The idea is not new. In 1932, the applied Hollywood producer Edmund Goulding related in 'Gran Hotel' the stories of several characters housed in a luxurious Hotel. Beyond the established stories, what really mattered was the notoriety of the chosen actors, on whom fell the dramatic (and commercial) effectiveness of the proposal: Greta Garbo, John Barrymore, Joan Carwford, Lionel Barrymore and Wallace Beery. In 'The Exotic Hotel Marygold', eighty years later, the same criterion is repeated, changing the sophisticated American hotel to a ramshackle but charming hotel in the Indian city of Bangalore, the fifth most populated city in the country - what in the film in a way or another we can not remember, and turning into authentic stars of the show a handful of veterans and notable British actors: Tom Wilkinson, Judi Dench, Maggie Smith, Bill Nighy and Celia Imrie.
Here would end the direct comparisons between a classic Hollywood film and a British film with a Bollywood accent, which is the concept of any Anglo-Saxon production when it comes to Indian lands (see 'Slumdog Millionaire', the Oscar-winning film by Danny Boyle from which 'The exotic Marygold hotel' inherits its main actor, the contestant Dev Patel). But the formula is very similar: several characters, a central scenario in which all appear communicated, fragmented stories, tragic accent and some comic touch ...

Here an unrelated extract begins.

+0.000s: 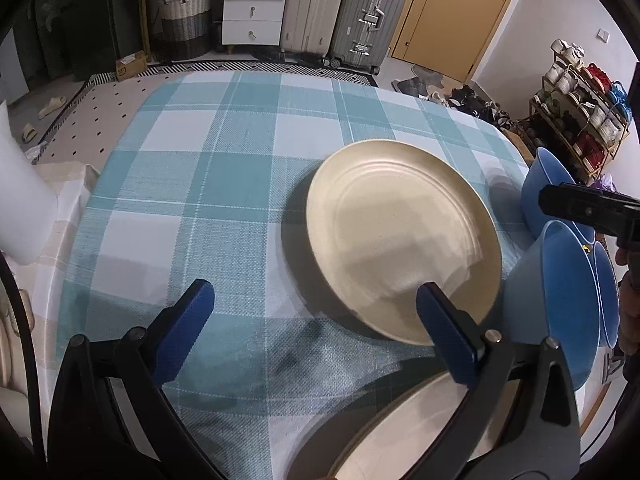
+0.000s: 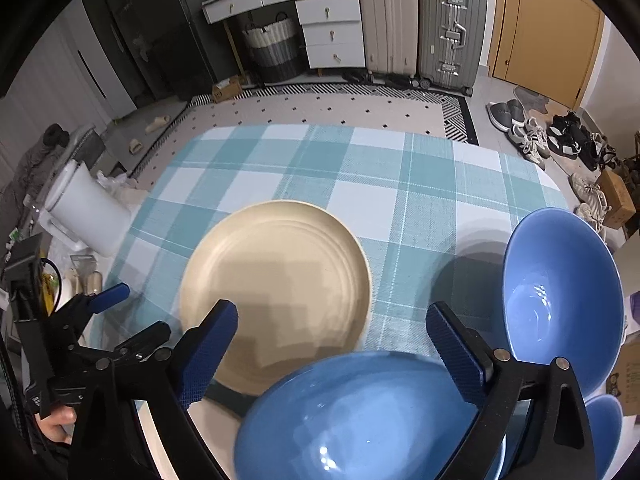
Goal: Organize plates and bowls
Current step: 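Grasp the cream plate rim with left tool while right tool grasps a blue bowl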
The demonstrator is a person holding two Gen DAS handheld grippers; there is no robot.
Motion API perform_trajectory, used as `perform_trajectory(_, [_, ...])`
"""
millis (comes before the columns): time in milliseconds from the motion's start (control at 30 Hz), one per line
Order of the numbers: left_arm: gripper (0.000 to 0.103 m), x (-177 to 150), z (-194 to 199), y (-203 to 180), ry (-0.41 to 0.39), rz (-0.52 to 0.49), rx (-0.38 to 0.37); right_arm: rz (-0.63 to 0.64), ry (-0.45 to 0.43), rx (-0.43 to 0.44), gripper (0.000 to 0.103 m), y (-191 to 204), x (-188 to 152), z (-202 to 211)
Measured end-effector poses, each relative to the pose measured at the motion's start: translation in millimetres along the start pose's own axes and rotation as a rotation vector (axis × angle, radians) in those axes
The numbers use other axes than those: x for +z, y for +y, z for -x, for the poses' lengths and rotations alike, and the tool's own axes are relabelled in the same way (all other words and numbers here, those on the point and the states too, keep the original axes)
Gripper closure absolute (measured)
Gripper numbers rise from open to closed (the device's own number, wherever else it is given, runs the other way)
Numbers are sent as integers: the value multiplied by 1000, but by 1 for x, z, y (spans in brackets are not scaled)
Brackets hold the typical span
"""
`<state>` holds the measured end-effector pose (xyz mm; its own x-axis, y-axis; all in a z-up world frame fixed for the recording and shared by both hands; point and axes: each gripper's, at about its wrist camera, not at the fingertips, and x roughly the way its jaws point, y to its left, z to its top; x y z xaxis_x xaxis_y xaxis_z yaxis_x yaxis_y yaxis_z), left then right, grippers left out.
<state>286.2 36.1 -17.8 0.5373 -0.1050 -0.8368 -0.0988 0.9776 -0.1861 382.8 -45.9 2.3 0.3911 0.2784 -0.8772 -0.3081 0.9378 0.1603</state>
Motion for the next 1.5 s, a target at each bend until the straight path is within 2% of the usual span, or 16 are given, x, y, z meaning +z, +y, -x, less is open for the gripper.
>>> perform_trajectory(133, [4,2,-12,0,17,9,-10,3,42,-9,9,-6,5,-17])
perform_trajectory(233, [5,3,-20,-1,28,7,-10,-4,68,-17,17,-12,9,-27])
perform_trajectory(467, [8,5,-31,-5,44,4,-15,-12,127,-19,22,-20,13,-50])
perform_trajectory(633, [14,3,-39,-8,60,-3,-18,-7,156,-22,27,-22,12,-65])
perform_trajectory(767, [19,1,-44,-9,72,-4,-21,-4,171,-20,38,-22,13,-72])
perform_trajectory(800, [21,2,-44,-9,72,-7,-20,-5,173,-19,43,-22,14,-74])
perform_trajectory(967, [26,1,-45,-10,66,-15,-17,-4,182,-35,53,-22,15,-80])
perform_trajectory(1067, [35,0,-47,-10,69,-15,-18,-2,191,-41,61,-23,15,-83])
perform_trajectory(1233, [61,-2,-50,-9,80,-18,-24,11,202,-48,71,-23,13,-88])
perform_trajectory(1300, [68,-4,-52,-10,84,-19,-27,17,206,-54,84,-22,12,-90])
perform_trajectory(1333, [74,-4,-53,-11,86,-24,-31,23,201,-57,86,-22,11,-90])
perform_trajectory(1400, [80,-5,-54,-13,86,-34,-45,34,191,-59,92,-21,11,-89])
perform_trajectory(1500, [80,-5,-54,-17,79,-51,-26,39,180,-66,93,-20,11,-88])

What leads each of the protagonists to settle down in the least exotic of the Bangalore hotels is quite inconsistent, but that is only the starting point. John Madden, director who meets again some of his usual actors (Dench and Wilkinson), is interested in what happens from the moment in which the characters, some belonging to the third age, others in the last phase of maturity They arrive in a city that fascinates, worries and irritates them in equal parts, and as India in general and the hotel in particular influences their future experiences and decisions.
As in every choral story, from 'The Seven Samurai' to 'Alien, the 8th Passenger', from 'The Stagecoach' to 'Calabuch' - and Madden's film, as 'Grand Hotel', is choral - some characters have more force than others either because of the greater conviction of their interpreters or because the script places them in more privileged positions. Both coincide in the stories of Dench and Wilkinson, the emotional overcoming of her and the reunion with his youthful love; two experiences and two interpretations that are without problems to those of the rest of the stories and performances of the film.
In favor: the work of all the actors, especially Dench and Wilkinson, because they are the best and because their characters have more scope.
Against: the tourist tone, the hangover of Bollywood, the actor of 'Slumdog Millionaire'.